### The task
Repeat the records below exactly, beginning at the first line and finishing with the line that contains "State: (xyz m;".
*** Material for the task ***
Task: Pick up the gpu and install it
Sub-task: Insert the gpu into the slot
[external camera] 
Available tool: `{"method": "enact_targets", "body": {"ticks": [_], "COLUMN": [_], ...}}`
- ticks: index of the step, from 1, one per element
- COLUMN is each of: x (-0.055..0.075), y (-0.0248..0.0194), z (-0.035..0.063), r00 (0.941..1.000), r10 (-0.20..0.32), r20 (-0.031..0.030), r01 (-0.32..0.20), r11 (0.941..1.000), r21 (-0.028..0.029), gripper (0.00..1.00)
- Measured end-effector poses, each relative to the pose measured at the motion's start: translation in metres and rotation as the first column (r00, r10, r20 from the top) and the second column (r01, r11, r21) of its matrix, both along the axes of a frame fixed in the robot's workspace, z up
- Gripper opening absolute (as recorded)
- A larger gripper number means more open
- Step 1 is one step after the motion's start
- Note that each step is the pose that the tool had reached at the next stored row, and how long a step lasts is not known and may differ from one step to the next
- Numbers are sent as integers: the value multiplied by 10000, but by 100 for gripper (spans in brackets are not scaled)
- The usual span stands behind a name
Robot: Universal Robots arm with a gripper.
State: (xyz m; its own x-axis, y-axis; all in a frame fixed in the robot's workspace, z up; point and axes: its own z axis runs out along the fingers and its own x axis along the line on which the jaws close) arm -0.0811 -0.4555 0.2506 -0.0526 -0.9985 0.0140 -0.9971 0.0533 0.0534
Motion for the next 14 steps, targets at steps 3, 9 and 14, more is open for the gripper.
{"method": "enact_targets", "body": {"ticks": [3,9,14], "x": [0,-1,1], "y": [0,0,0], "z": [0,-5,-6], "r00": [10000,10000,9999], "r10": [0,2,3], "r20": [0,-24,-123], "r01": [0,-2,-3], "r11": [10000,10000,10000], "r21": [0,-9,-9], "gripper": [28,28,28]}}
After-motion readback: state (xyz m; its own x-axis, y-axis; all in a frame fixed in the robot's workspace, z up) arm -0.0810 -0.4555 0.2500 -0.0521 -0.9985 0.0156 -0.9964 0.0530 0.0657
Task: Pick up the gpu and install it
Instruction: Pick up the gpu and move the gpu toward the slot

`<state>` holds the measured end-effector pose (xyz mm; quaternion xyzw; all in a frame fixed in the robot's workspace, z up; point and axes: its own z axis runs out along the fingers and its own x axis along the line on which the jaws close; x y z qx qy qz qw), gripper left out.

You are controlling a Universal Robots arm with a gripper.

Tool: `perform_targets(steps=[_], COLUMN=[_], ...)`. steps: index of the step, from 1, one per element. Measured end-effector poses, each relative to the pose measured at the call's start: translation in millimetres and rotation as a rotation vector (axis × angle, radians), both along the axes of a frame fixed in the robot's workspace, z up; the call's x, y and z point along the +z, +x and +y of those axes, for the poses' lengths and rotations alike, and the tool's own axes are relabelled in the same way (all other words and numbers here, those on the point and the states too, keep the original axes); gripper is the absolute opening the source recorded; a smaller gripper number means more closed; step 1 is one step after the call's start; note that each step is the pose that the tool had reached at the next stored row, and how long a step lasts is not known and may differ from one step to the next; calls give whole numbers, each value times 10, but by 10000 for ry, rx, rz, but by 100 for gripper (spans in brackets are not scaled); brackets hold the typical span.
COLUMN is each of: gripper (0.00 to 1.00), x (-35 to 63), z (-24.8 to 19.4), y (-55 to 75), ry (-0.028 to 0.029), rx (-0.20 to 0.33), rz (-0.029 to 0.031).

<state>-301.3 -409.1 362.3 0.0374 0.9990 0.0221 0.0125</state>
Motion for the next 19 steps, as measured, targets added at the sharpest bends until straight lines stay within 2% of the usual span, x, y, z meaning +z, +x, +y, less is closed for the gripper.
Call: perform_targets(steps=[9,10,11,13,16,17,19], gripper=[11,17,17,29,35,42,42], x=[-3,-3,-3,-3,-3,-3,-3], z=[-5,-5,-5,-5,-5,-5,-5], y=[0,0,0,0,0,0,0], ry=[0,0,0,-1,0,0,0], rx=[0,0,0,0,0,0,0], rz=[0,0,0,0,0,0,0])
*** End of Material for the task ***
### Task result
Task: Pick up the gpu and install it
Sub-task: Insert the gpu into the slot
[external camera] 
Available tool: `{"method": "enact_targets", "body": {"ticks": [_], "COLUMN": [_], ...}}`
- ticks: index of the step, from 1, one per element
- COLUMN is each of: x (-0.055..0.075), y (-0.0248..0.0194), z (-0.035..0.063), r00 (0.941..1.000), r10 (-0.20..0.32), r20 (-0.031..0.030), r01 (-0.32..0.20), r11 (0.941..1.000), r21 (-0.028..0.029), gripper (0.00..1.00)
- Measured end-effector poses, each relative to the pose measured at the motion's start: translation in metres and rotation as the first column (r00, r10, r20 from the top) and the second column (r01, r11, r21) of its matrix, both along the axes of a frame fixed in the robot's workspace, z up
- Gripper opening absolute (as recorded)
- A larger gripper number means more open
- Step 1 is one step after the motion's start
- Note that each step is the pose that the tool had reached at the next stored row, and how long a step lasts is not known and may differ from one step to the next
- Numbers are sent as integers: the value multiplied by 10000, but by 100 for gripper (spans in brackets are not scaled)
- The usual span stands behind a name
Robot: Universal Robots arm with a gripper.
State: (xyz m; its own x-axis, y-axis; all in a frame fixed in the robot's workspace, z up; point and axes: its own z axis runs out along the fingers and its own x axis along the line on which the jaws close) arm -0.0811 -0.4555 0.2506 -0.0526 -0.9985 0.0140 -0.9971 0.0533 0.0534

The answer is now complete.